[Task objective]
Transcribe the records below in their entirety, and leave out each image.
***** Available records
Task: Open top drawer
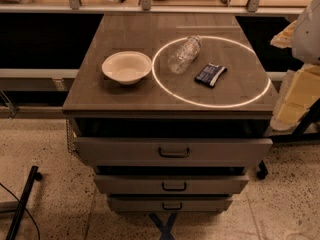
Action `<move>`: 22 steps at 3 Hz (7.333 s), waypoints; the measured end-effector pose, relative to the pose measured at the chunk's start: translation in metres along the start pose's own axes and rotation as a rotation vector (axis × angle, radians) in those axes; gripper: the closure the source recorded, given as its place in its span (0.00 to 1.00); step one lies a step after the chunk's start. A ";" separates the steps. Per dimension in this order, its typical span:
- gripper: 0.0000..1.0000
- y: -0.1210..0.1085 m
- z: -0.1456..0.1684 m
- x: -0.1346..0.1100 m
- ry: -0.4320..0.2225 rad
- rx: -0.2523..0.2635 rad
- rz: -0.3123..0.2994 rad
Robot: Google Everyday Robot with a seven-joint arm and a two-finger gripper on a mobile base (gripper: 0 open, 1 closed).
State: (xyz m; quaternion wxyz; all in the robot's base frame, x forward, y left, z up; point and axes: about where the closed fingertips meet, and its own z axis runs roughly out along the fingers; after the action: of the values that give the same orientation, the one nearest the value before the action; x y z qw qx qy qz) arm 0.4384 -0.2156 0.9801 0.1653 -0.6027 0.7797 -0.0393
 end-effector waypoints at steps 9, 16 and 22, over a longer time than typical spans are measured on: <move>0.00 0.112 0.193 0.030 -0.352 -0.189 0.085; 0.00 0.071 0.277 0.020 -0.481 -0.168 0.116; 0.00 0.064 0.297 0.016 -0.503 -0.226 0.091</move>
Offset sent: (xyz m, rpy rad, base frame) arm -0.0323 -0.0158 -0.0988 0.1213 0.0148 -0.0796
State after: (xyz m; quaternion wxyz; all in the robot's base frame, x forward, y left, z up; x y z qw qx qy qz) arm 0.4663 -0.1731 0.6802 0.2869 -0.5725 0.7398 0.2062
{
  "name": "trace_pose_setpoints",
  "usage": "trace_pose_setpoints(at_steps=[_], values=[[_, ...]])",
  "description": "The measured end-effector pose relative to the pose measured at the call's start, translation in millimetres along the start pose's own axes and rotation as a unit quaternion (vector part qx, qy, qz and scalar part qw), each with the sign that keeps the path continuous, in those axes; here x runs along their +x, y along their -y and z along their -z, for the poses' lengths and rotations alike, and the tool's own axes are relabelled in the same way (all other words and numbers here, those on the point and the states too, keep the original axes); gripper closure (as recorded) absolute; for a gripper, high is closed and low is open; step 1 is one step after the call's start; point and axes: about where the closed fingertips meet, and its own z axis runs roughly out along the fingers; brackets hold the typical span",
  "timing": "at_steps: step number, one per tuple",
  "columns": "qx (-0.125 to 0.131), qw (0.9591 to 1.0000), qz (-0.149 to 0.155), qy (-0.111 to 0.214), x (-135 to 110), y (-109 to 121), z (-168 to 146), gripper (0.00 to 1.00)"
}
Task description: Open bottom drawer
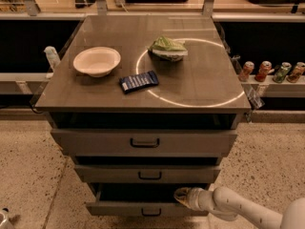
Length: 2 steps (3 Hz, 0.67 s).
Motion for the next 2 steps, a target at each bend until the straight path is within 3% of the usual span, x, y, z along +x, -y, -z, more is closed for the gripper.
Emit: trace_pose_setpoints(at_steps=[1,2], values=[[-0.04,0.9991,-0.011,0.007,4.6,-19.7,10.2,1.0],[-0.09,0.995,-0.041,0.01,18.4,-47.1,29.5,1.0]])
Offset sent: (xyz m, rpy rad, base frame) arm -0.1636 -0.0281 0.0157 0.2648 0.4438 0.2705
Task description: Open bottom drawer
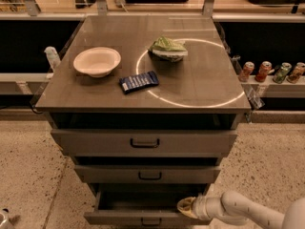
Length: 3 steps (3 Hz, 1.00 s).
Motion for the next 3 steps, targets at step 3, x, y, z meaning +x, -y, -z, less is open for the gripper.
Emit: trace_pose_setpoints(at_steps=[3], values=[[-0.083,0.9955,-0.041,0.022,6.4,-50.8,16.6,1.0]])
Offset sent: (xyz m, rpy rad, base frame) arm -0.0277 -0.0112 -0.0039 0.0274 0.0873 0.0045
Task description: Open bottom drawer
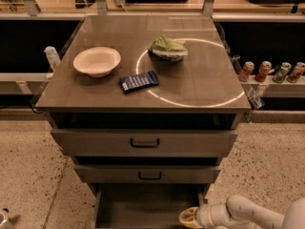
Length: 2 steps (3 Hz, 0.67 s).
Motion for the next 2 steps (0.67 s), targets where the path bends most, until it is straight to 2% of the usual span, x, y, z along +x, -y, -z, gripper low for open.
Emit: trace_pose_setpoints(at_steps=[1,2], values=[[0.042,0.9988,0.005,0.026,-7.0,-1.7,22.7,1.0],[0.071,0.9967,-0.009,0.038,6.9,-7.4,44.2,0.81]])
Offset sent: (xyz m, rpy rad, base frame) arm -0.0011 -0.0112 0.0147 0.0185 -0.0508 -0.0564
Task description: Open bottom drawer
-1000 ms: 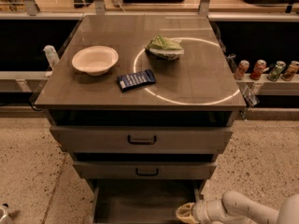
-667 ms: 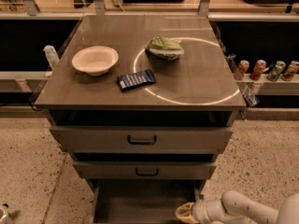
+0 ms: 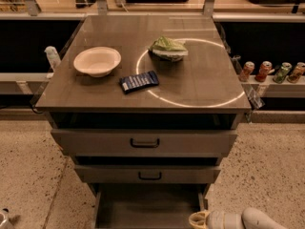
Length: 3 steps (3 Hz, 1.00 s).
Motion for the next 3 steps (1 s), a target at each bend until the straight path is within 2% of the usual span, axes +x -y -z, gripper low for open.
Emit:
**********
[Task output]
Task: Open top drawer
Action `<move>`: 22 steps at 3 Hz (7.333 s), waypoints; the measured end-effector pose, relative to the pose measured at the chunk's start: translation in metres along the start pose's own axes and rotation as a rotation vector (axis × angle, radians) in those axes; gripper: the closure the source recorded, given as its place in its span (0.00 to 1.00); step one lies a step after the chunk's start. A ";" separates the steps. Per dimension in this order, its typical span:
- gripper: 0.0000..1.0000
- y: -0.1210..0.1085 m
- z: -0.1456..0.1684 m
- x: -0.1346..0.1100 m
- ry: -0.4320..0.2225 rad
- rx: -0.2523..0.2635 rad
- rz: -0.3123..0.2994 rad
Robot: Google Everyday Robot with a seven-joint arm and a two-finger gripper on a mobile base (gripper: 0 open, 1 closed).
State: (xyz m; quaternion wxyz; all in the robot's base frame, x forward, y left, z up; point and axes: about where the closed fingertips meet, and its own z axis runs roughly out along the fingers; after the action: of the values that give the same orientation, the one nearest the value before the action; x y z qw qx qy qz) arm 0.4384 -0.2156 0.9801 0.1653 -0.6027 0.7797 -0.0393
 end-effector waypoints at steps 9, 16 and 22, over a longer time than typical spans are measured on: <move>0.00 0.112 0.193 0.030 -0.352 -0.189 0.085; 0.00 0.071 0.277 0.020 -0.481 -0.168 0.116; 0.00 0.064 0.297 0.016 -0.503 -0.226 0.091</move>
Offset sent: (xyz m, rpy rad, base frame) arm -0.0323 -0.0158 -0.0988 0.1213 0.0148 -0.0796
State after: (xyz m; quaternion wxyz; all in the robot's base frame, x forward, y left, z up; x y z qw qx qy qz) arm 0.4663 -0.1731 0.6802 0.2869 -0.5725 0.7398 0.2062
{
  "name": "trace_pose_setpoints",
  "usage": "trace_pose_setpoints(at_steps=[_], values=[[_, ...]])",
  "description": "The measured end-effector pose relative to the pose measured at the call's start, translation in millimetres along the start pose's own axes and rotation as a unit quaternion (vector part qx, qy, qz and scalar part qw), each with the sign that keeps the path continuous, in those axes; here x runs along their +x, y along their -y and z along their -z, for the poses' lengths and rotations alike, and the tool's own axes are relabelled in the same way (all other words and numbers here, those on the point and the states too, keep the original axes); gripper closure (as recorded) absolute; for a gripper, high is closed and low is open; step 1 is one step after the call's start; point and axes: about where the closed fingertips meet, and its own z axis runs roughly out along the fingers; brackets hold the typical span",
  "timing": "at_steps: step number, one per tuple",
  "columns": "qx (-0.125 to 0.131), qw (0.9591 to 1.0000), qz (-0.149 to 0.155), qy (-0.111 to 0.214), x (-135 to 110), y (-109 to 121), z (-168 to 146), gripper (0.00 to 1.00)"
}
Task description: Open bottom drawer
Length: 2 steps (3 Hz, 0.67 s).
Motion for the next 2 steps, a target at each bend until the straight path is within 3% of the usual span, x, y, z along +x, -y, -z, more is closed for the gripper.
Emit: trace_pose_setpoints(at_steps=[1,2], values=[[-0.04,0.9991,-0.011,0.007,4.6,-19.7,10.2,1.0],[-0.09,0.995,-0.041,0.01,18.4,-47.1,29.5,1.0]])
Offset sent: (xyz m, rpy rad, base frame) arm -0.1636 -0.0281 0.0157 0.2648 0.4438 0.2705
Task description: Open bottom drawer
Length: 3 steps (3 Hz, 1.00 s).
Motion for the next 3 steps, targets at step 3, x, y, z meaning +x, -y, -z, less is open for the gripper.
Emit: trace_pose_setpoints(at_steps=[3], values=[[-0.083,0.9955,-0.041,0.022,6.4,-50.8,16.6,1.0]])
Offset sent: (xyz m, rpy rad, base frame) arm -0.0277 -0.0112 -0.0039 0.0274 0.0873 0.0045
Task description: Open bottom drawer
Length: 2 steps (3 Hz, 0.67 s).
Motion for the next 2 steps (0.67 s), targets where the path bends most, until it is straight to 2% of the usual span, x, y, z along +x, -y, -z, gripper low for open.
Emit: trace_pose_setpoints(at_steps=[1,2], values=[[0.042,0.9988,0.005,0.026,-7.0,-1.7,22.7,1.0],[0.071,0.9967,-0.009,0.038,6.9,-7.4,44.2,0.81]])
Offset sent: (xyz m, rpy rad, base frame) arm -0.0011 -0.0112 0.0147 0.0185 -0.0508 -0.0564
Task description: Open bottom drawer
-1000 ms: 
-667 ms: 
+0 ms: 
Length: 3 steps (3 Hz, 1.00 s).
Motion for the next 3 steps (1 s), a target at each bend until the straight path is within 2% of the usual span, axes +x -y -z, gripper low for open.
Emit:

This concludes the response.